Doctoral Dissertation Oral Defense
Hosted by Fatemeh Zare
Wednesday, Sep 16, 2020 1:00 pm | 2 hours | (UTC-04:00) Eastern Time (US & Canada)
Meeting number: 120 659 2420
Join by phone
+1-415-655-0002 US Toll
Access code: 120 659 2420
Copy number variation (CNV) has gained considerable interest as a type of genomic/genetic variation that plays an important role in disease susceptibility. Advances in sequencing technology have created an opportunity for detecting CNVs more accurately. The main goal of this dissertation is developing CNV detection methods for next-generation sequencing (NGS) data, including whole-exome sequencing (WES) data and single-cell sequencing (SCS) data.

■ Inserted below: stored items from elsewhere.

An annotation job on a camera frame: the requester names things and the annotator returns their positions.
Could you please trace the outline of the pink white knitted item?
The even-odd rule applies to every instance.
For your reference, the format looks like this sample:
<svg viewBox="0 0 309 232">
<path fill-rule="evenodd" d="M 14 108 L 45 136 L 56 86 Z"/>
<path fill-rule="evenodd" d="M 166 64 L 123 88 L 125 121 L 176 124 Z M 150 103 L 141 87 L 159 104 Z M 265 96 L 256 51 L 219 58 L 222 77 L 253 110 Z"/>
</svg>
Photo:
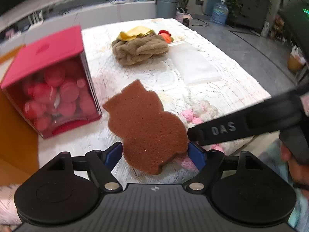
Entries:
<svg viewBox="0 0 309 232">
<path fill-rule="evenodd" d="M 186 130 L 196 125 L 208 122 L 218 116 L 218 109 L 208 101 L 202 100 L 194 103 L 189 109 L 179 113 L 179 119 L 184 124 Z M 197 172 L 197 168 L 187 154 L 182 154 L 175 158 L 175 162 L 186 170 Z"/>
</svg>

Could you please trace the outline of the brown owl-shaped sponge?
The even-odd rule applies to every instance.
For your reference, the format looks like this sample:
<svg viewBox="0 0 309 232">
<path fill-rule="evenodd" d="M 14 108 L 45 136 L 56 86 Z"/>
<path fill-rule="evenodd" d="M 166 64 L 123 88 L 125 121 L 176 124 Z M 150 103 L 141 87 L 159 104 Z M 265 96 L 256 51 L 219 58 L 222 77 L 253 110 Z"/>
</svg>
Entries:
<svg viewBox="0 0 309 232">
<path fill-rule="evenodd" d="M 188 137 L 182 121 L 163 108 L 154 91 L 135 80 L 104 105 L 108 128 L 123 140 L 123 155 L 133 168 L 158 175 L 177 155 L 186 153 Z"/>
</svg>

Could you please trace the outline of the person in striped shirt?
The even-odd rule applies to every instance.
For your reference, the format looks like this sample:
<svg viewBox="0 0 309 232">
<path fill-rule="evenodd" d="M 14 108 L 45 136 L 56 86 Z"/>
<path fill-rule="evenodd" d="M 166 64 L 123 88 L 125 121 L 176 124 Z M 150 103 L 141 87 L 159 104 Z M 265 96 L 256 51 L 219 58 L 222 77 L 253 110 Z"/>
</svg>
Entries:
<svg viewBox="0 0 309 232">
<path fill-rule="evenodd" d="M 308 137 L 299 127 L 283 131 L 259 159 L 293 187 L 296 205 L 288 223 L 308 231 Z"/>
</svg>

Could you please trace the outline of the orange white cardboard box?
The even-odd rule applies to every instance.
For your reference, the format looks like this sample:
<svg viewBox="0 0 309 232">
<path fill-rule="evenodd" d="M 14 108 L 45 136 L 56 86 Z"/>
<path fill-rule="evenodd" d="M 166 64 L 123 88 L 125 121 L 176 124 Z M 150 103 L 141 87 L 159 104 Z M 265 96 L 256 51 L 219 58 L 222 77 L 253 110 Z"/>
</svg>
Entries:
<svg viewBox="0 0 309 232">
<path fill-rule="evenodd" d="M 1 186 L 22 184 L 39 169 L 38 134 L 1 91 Z"/>
</svg>

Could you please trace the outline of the red transparent storage box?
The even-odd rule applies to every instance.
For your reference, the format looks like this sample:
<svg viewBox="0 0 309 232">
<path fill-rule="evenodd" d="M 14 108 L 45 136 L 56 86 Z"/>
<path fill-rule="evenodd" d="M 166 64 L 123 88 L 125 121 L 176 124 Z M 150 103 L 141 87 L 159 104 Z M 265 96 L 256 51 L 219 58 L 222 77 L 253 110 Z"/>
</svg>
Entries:
<svg viewBox="0 0 309 232">
<path fill-rule="evenodd" d="M 44 139 L 102 116 L 79 25 L 23 47 L 6 71 L 1 89 Z"/>
</svg>

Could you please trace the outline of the brown fluffy cloth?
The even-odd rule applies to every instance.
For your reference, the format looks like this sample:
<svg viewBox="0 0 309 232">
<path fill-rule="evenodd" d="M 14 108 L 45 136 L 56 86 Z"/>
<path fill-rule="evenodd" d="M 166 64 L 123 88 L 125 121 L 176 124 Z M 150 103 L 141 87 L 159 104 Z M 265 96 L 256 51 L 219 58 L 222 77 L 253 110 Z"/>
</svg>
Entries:
<svg viewBox="0 0 309 232">
<path fill-rule="evenodd" d="M 130 41 L 115 40 L 112 42 L 112 51 L 122 66 L 133 66 L 168 53 L 169 46 L 162 36 L 154 34 Z"/>
</svg>

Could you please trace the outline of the dark cabinet with vines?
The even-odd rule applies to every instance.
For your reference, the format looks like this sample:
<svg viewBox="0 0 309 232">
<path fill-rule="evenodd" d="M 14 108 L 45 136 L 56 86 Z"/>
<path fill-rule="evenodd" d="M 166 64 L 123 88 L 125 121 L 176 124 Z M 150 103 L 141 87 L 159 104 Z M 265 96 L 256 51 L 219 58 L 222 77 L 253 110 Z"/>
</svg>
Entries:
<svg viewBox="0 0 309 232">
<path fill-rule="evenodd" d="M 227 23 L 262 32 L 271 0 L 226 0 L 229 14 Z"/>
</svg>

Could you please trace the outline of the blue water jug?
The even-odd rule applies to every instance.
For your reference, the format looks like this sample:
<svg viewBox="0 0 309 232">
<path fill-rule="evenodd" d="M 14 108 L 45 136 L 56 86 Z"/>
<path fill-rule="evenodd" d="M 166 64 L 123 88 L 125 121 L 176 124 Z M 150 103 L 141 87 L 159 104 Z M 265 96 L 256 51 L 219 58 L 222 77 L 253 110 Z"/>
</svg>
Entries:
<svg viewBox="0 0 309 232">
<path fill-rule="evenodd" d="M 211 21 L 218 25 L 224 26 L 226 23 L 226 19 L 228 17 L 228 7 L 225 4 L 226 0 L 221 0 L 220 2 L 216 3 L 213 8 L 213 12 L 211 15 Z"/>
</svg>

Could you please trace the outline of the orange red crochet toy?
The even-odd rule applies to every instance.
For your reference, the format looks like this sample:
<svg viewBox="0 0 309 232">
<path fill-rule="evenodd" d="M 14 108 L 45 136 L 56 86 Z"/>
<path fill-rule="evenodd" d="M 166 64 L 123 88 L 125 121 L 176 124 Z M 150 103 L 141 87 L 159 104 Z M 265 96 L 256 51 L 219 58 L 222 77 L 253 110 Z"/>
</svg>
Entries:
<svg viewBox="0 0 309 232">
<path fill-rule="evenodd" d="M 170 44 L 174 41 L 172 38 L 172 35 L 167 30 L 160 30 L 158 33 L 159 36 L 161 36 L 166 43 Z"/>
</svg>

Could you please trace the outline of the yellow cloth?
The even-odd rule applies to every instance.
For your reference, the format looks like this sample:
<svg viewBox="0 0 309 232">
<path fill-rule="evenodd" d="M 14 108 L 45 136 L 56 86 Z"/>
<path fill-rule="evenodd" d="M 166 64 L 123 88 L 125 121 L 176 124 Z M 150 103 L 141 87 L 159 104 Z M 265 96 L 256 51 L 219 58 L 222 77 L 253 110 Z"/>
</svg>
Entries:
<svg viewBox="0 0 309 232">
<path fill-rule="evenodd" d="M 147 35 L 153 34 L 154 30 L 144 27 L 144 26 L 137 26 L 128 30 L 127 32 L 120 32 L 117 39 L 120 41 L 131 41 L 136 38 L 142 38 Z"/>
</svg>

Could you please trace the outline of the pink small heater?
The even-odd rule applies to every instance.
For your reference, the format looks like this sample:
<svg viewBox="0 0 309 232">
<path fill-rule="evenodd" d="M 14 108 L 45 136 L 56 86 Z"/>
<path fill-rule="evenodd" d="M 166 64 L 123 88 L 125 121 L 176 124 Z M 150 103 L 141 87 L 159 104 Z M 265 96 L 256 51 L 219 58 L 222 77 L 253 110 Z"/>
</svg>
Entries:
<svg viewBox="0 0 309 232">
<path fill-rule="evenodd" d="M 190 28 L 192 16 L 185 12 L 185 10 L 181 7 L 177 8 L 175 19 L 185 25 L 186 27 Z"/>
</svg>

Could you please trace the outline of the grey tv console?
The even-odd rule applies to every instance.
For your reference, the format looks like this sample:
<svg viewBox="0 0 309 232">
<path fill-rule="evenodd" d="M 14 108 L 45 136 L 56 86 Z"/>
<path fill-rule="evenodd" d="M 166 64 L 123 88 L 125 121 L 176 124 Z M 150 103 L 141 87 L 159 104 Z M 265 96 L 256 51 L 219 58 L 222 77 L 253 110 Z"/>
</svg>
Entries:
<svg viewBox="0 0 309 232">
<path fill-rule="evenodd" d="M 29 44 L 40 38 L 64 30 L 74 25 L 82 29 L 123 21 L 153 19 L 156 16 L 154 1 L 132 3 L 104 3 L 72 10 L 64 15 L 45 19 L 30 30 L 15 35 L 1 43 L 1 54 L 17 48 L 21 44 Z"/>
</svg>

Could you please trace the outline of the white wifi router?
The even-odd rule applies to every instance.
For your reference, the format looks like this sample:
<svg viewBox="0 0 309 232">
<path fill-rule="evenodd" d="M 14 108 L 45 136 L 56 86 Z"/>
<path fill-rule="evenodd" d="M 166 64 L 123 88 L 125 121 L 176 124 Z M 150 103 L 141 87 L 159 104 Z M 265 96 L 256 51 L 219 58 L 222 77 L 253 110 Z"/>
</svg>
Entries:
<svg viewBox="0 0 309 232">
<path fill-rule="evenodd" d="M 33 12 L 28 15 L 30 27 L 36 27 L 43 23 L 43 9 Z"/>
</svg>

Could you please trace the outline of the grey-green trash bin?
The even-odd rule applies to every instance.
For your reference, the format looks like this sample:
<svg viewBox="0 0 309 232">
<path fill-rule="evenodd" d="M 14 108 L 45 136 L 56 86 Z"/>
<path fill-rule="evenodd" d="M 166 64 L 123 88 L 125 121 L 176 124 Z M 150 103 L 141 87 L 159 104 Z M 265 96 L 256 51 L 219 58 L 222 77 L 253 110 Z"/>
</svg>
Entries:
<svg viewBox="0 0 309 232">
<path fill-rule="evenodd" d="M 175 19 L 178 0 L 156 0 L 157 18 Z"/>
</svg>

Whole exome sequencing is the most commonly used sequencing platform in practice due to its cost and also its data size. In this dissertation, first, we introduce a novel preprocessing pipeline to improve the detection accuracy of CNVs in heterogeneous NGS data such as cancer WES data. The pipeline includes several normalization steps to reduce biases due to GC content, mappability, and tumor contamination and a denoising step to reduce noise and increase the detection power of CNV detection methods. The denoising method is based on Taut String that is an efficient implementation of the solution to the change-point optimization problem. Furthermore, we propose a novel segmentation algorithm to detect CNVs more precisely and efficiently using WES data. The proposed method employs Taut String to smooth the read depth data and to generate piecewise constant signals as CNV segments. The proposed method also filters out outlier read counts and identifies significant change points to reduce false positives. We used real and simulated data to evaluate the performance of the proposed method and compare its performance with those of other commonly used CNV detection methods. We show that the proposed segmentation method outperforms the existing CNV detection methods in terms of accuracy and false discovery rate and has a faster runtime compared to the circular binary segmentation method.
Next-generation sequencing has been successfully adapted to the sequence of complete genomes at the single-cell level. Single-cell sequencing is a useful tool to determine somatic genomic heterogeneity, however, it introduces new challenges in data analysis. General steps of a CNV detection method for SCS data are GC correction, binning, removal of outlier bins, segmentation, and removal of outlier cells. The current tools designed for bulk sequencing are not optimized for single-cell data. Therefore, utilizing advanced novel segmentation, normalization, and de-noising techniques that are explicitly designed for SCS data is necessary. In this dissertation, we present a novel CNV detection algorithm based on the modified Taut String method to detect CNVs from SCS data. The proposed method, first, finds the optimal window size for counting reads from the whole genome SCS data using the AIC approach and then removes outlier from the read count signal. Then, using the modified Taut String algorithm, the method detects CNVs and identifies significant change points. Finally, it uses the hierarchical clustering of cells based on their CNV patterns and employs z-score to improve CNV detection across the cells. We used real and simulated data to evaluate the performance of the proposed method and compare its performance with those of other commonly used CNV detection methods. Using simulated and real data, we show that the proposed method outperforms the existing CNV detection methods in terms of sensitivity and false discovery rate.